Unfortunately for me, gravity left me holding the whole awful mess… including his writhing, angry ass, skewered on my sword. I thanked God when he fell over to one side and his weight wasn’t centered on a 1.25” long point in the middle of my abdomen.

This one hadn’t been revived long. A zombie who’d been around the block longer wouldn’t give physical damage much attention, unless it was a critical injury. This guy pawed at the sword blade, even more pale than normal for a reanimated dead person, and made useless noises.

“Sucks, doesn’t it?” I asked him, spitting blood and vomit out of my mouth.

“It… it hurts!”

“I’m sure.” I spat again. “I’m sure it does.”

“Why?”

I looked at this sad excuse for a walking dead man with a combination of surprise, horror, and pity. We were fighting for the continuance of our individual lives: it was hardly the time for philosophical discussions.

While he waited for an answer, I drew my .45 pistol, and blew his brains across the grass.

A few moments afterward, I managed to get to my knees. My abdomen hurt like hell, and I must have looked like shit—I could tell I smelled like shit. I put my gun back in the holster, and drew my blade from the body beside me.

“He who pulls the sword from the zombie shall be king of all the Croutons.” I would have chuckled at myself, but my tummy hurt.

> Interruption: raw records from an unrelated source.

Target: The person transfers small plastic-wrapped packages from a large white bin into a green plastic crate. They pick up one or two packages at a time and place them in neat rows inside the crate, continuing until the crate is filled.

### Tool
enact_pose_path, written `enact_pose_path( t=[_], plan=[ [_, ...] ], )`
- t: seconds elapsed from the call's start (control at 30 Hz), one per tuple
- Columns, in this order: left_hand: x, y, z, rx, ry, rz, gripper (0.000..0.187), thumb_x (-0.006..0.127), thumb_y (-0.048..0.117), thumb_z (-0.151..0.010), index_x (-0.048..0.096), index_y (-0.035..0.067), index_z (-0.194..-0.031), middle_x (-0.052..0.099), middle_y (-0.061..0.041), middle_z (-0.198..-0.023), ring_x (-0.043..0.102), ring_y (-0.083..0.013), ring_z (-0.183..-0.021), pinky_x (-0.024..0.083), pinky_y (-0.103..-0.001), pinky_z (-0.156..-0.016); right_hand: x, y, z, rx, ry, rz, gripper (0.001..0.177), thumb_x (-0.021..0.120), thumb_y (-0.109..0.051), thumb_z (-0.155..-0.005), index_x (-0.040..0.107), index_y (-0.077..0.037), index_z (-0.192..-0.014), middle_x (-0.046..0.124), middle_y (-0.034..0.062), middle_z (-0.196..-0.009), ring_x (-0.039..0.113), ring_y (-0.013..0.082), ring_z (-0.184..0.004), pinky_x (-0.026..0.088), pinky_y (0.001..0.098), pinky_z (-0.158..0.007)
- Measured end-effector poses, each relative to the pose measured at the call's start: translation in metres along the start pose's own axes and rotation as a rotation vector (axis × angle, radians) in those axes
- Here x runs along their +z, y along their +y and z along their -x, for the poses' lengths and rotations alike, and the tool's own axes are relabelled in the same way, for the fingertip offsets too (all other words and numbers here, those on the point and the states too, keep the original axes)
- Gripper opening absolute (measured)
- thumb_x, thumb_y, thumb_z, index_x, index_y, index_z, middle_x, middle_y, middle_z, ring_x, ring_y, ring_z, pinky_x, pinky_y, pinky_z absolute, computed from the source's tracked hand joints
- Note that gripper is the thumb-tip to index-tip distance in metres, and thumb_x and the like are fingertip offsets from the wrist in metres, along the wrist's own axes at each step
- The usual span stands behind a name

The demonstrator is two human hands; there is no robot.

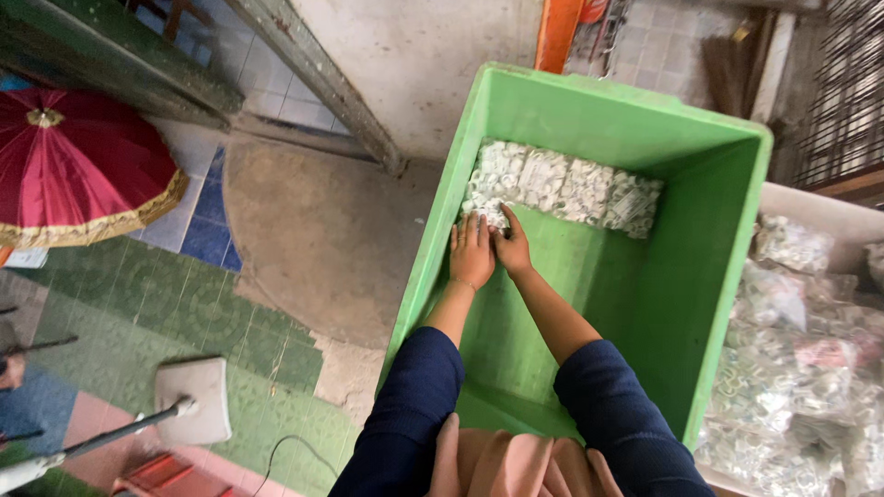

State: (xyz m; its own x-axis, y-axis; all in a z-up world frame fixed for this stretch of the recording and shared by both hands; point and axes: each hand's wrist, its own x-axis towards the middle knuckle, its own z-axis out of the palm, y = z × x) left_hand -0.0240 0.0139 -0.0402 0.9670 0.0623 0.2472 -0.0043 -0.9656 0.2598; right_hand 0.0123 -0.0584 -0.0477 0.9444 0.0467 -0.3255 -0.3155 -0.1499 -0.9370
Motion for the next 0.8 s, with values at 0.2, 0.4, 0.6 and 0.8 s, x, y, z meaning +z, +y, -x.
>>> enact_pose_path(
  t=[0.2, 0.4, 0.6, 0.8],
  plan=[
    [0.014, -0.010, 0.009, -0.070, -0.546, 0.001, 0.091, 0.054, 0.023, -0.084, 0.000, 0.005, -0.155, -0.013, -0.015, -0.162, -0.011, -0.0334, -0.149, -0.003, -0.049, -0.121, 0.002, 0.013, -0.001, -0.135, 0.007, 0.972, 0.059, 0.050, -0.050, -0.095, 0.032, -0.039, -0.150, 0.034, 0.0179, -0.136, 0.035, 0.0392, -0.129, 0.039, 0.0575, -0.099],
    [0.030, -0.016, 0.013, -0.050, -0.487, -0.058, 0.081, 0.042, 0.023, -0.089, -0.001, 0.006, -0.155, -0.011, -0.013, -0.162, -0.011, -0.0308, -0.149, -0.006, -0.048, -0.121, -0.005, 0.020, -0.004, -0.370, -0.198, 1.086, 0.063, 0.037, -0.037, -0.098, 0.014, -0.028, -0.156, 0.004, 0.0029, -0.164, 0.000, 0.0324, -0.149, 0.010, 0.0643, -0.114],
    [0.044, -0.020, 0.020, -0.032, -0.369, -0.136, 0.072, 0.039, 0.025, -0.094, 0.006, 0.007, -0.155, -0.004, -0.013, -0.163, -0.005, -0.0295, -0.150, -0.002, -0.047, -0.121, -0.007, 0.029, -0.014, -0.377, -0.320, 1.175, 0.066, 0.034, -0.038, -0.096, 0.009, -0.028, -0.157, 0.008, -0.0015, -0.163, 0.008, 0.0283, -0.150, 0.014, 0.0605, -0.116],
    [0.052, -0.020, 0.021, -0.032, -0.333, -0.160, 0.065, 0.033, 0.025, -0.099, 0.006, 0.007, -0.155, -0.004, -0.013, -0.163, -0.003, -0.0292, -0.150, -0.001, -0.047, -0.121, -0.009, 0.028, -0.017, -0.329, -0.368, 1.250, 0.065, 0.028, -0.043, -0.097, 0.005, -0.033, -0.156, 0.004, -0.0050, -0.163, 0.008, 0.0249, -0.149, 0.007, 0.0673, -0.114]
  ],
)
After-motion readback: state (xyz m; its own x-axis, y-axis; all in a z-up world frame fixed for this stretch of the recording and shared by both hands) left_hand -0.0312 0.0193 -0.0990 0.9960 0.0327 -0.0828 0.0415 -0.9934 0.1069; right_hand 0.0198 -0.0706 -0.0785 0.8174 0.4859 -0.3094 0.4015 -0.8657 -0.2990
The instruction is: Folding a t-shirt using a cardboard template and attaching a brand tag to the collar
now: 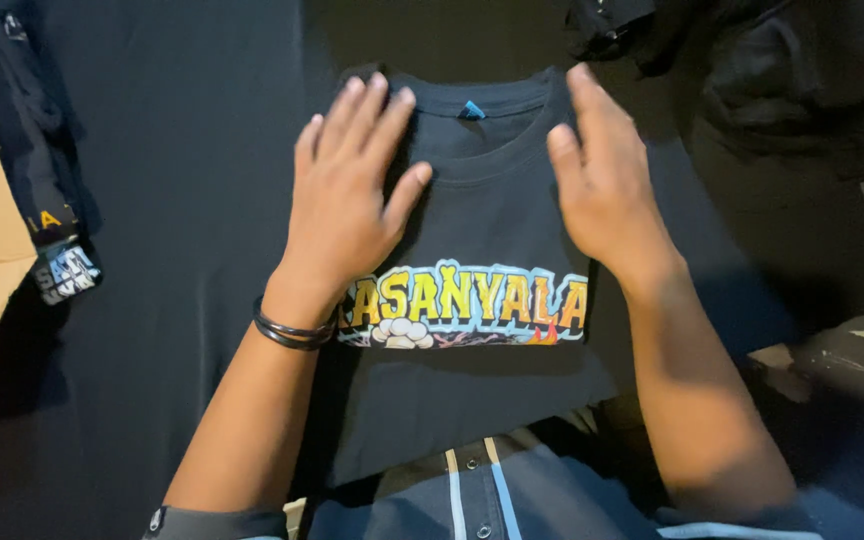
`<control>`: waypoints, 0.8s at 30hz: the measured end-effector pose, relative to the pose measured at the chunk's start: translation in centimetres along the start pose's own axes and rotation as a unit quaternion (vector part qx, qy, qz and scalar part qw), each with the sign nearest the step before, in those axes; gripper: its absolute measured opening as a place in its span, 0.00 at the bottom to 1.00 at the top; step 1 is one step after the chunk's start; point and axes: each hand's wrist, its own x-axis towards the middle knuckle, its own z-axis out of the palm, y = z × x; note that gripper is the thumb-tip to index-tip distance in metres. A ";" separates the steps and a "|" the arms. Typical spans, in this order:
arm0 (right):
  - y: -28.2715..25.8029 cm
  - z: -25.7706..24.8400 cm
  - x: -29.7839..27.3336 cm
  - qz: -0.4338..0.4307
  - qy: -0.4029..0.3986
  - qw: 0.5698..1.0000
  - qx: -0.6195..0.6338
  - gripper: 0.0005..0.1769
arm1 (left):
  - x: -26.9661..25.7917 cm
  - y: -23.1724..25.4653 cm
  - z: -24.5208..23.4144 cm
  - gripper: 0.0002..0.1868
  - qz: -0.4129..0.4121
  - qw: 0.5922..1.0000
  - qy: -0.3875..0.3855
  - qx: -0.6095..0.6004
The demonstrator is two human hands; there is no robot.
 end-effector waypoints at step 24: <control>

Once the blade was wiped off, I resheathed it, and looked across the way at the person I’d been trying to save from being eaten by zombies. Most of his head was gone… it looked like the bullet I’d fired didn’t stop after making my opponent’s head go “poof”… it just changed direction.

Sad.

It didn’t keep me down for long, because in that case, it answered my moral problem. I didn’t have to worry about decapitating the victim before he could return from the dead, or try to keep him alive long enough to delay the process. I was, and am still, unsure what the compassionate thing to do is in that situation.

An infectee didn’t have much “quality of life” if they survived an attack. Eventually, one of two things would happen: they’d be attacked again, and die; or they’d die from natural causes at some point in the fullness of time. If no one found the body to cremate it, the person would reanimate, start hunting for food, and bother people like me.

I guess, in the grand scheme of things, it didn’t matter. It was just something that kept me up at night, thinking, since I didn’t have the internet to lull me to sleep anymore.